Vode An: or Why Republic Commando Kicked Ass

One Indomitable Heart, Brothers All.

Ah, the game where boys became men.

In a time when nearly all Star Wars media focused exclusively on the Jedi this game dared to ask “what if you were a Navy Seal…in spaaaaaaace?”

And you know what? It worked!

For a game that came out when I was in middle school this game was metal as fuck, dear reader. Wookies ripped droids in half with their bare hands. You knifed Geonosians so frequently your helmet came pre-equipped with a digital window wiper to clean the blood splatter from the visor.

Glorious.

This game came out right before Revenge of the Sith hit the theaters. Clone Troopers at this time were seen as monotonous drones- cannon fodder if you will, albeit ones with cool armor.

Republic Commando, however, dared give them personality.

You played as Boss, the leader of Delta Squad and were joined by Scorch (your demolitions expert), Fixer (your by the book # 2), and Sev (your grizzled company sniper, raging sociopath and all around fan favorite).

In a few brief moments the game quickly runs down how you may all be the same person but each reflects a distilled focus on a specific trait. Yes you can all blow stuff up but Scorch can do it in his sleep. Everyone can hack but Fixer can do it in seconds. All are expert marksmen but Sev’s heightened reflexes mean he can do it in a fraction of the time. And you? Well all may be leaders but only Boss has the tactical wherewithal to keep that many strong personalities in line while achieving the objective. 

You were all clones of the same man but your different traits and different teachers gave you each a different life experience making you, ultimately, different people. That alone is great fodder for good science fiction but add to that some phenomenal presentation and you get something else entirely.

Rather than the monotonous stark white armor of regular troopers Delta Squad expressed themselves with unique designs on their armor, further showcasing their differences in personality while also being  given a distinctly unique voice.

Hold up (you might say). But they’re clones of the same guy. How is that possible?

I’ll admit, dear reader, I love this explanation.

You see, technically they *do* all have the same voice. In fact to everyone else in the game they sound identical.

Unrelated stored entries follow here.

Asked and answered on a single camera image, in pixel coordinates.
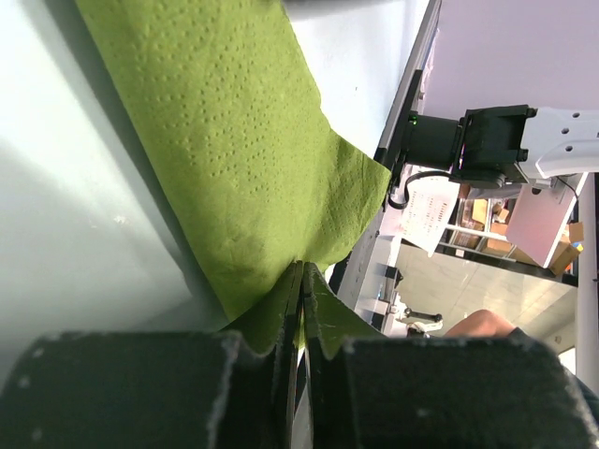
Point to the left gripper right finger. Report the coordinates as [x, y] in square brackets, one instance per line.
[368, 390]

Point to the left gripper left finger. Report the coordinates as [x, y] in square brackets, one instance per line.
[231, 389]

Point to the green paper napkin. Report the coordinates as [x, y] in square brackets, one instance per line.
[229, 116]

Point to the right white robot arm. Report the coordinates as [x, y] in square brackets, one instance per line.
[490, 148]

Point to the person knee background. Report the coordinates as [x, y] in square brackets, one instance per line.
[481, 324]

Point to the cardboard boxes on shelf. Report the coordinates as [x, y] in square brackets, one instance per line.
[538, 220]

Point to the white paper sheet background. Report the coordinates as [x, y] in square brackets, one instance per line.
[430, 206]

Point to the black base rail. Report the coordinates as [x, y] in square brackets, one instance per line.
[349, 275]

But, just like anyone who’s ever been friends with identical twins (which I was) it makes perfect sense how the smallest deviation from each other would stand out to each Clone like a bonfire at midnight.

It’s a neat twist, sure, but while it helps deepen the story how was the gameplay?

Fucking epic that’s how.

You weren’t “running and gunning” on some main battlefield like a Skywalker’s version of Call of duty. Oh, no. You were bred to the Elite. Where regular Clone Troopers would charge blindly at a machine gun nest you were involved in Galactic spec ops- setting IEDs, clearing rooms, assassinating Separatist leaders, you name it.

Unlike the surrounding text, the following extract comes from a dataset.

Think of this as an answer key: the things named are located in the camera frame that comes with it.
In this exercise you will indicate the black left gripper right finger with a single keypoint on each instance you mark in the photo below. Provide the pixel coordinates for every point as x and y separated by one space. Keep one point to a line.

The developers were actually brought in former special forces members to advise them on tactics and methodology- even to provide motion capture. So, when your teammate did a takedown or cleared a room they moved with a fluid grace that looked real because….well, it was.

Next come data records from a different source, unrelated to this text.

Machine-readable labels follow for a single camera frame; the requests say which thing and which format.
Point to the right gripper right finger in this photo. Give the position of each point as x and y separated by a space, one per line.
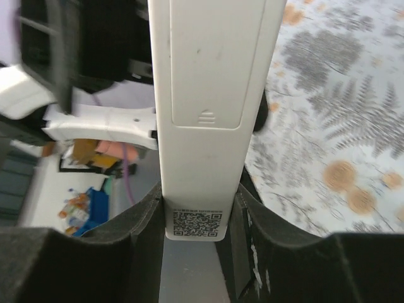
266 259

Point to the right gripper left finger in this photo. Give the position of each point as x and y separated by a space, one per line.
118 261

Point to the long white remote control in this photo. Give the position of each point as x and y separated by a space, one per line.
210 63

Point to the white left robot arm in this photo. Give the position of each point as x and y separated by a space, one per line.
77 45

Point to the blue crate of items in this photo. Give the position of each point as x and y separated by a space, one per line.
84 211

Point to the floral table mat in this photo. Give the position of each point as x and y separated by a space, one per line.
330 157

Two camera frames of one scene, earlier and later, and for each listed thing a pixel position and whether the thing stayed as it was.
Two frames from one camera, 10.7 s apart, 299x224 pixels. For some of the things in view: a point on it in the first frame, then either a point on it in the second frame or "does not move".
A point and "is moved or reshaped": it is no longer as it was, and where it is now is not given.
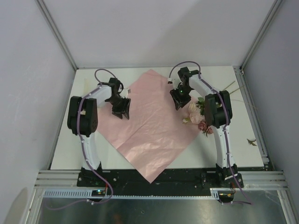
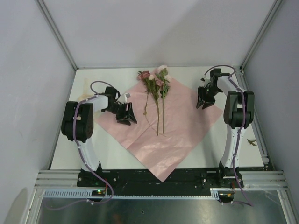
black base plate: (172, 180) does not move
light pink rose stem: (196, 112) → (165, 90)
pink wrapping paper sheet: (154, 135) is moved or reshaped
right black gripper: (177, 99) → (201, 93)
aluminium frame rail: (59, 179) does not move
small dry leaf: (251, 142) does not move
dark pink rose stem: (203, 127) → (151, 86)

Even the simple act of opening a door afforded you a certain tactical choice that reflected your Commando’s higher degree of agency compared to the rank and file: did you command your squad to silently break the lock so you could sneak into a more advantageous position before opening fire or did you blow in the door with high explosives to take out a cluster of enemies before you ran in gun’s blazing to clean up the rest?

The option to set your squad up for maximum effect really delivered on the tactical dynamic the game was going for. In a time where shooters presented players with large arenas where you were essentially a one man army here you relied on your Squad members. If your health dropped they’d rush in to save you, incentivizing you to in turn keep them all alive as well. This organically lead to badass moments where you’d make a split second decision to order one squad member to heal up while ordering another to maintain an overwatch position for them as a sniper before mounting a machine gun yourself to cover another squad mate as they planted a bomb- this shit was like Apocalypse Now meets a galaxy far far away and damn it all I was (and am!) here for it!

Ask yourself: have you ever wanted to introduce two rounds of molten double ought buck shot into a Trandosian’s midriff? Oh don’t lie, yes you have- they kill wookiees for sport for fuck’s sake. Damn bipedal geckos have it coming and this game delivers on that in spades.  

That and the ability to mod your weapon in real time from an smg to sniper rifle and everything in between  without even entering a pause menu really made you feel like you were an elite fighting force equipped with top of the line gear that had been set loose on the enemies of the Republic and DAMN if it didn’t feel good to have the good guys be undiluted badasses.

There’s a tendency in fiction to have the good guys be a little *too* good, you know? To show them as being too pure, too perfect. This game had the balls to say: yeah the Jedi were noble but yours were the hands that got dirty so theirs could stay clean.

And why not add a little darkness to your heroes? Give them an edge. Make them face the hard thing so that when they come out on the other side with their head held high we’ll sing their praises all the fiercer.

After all, if a couple of Star Wars nerds could do it for a couple of cookie cutter clones, you can too.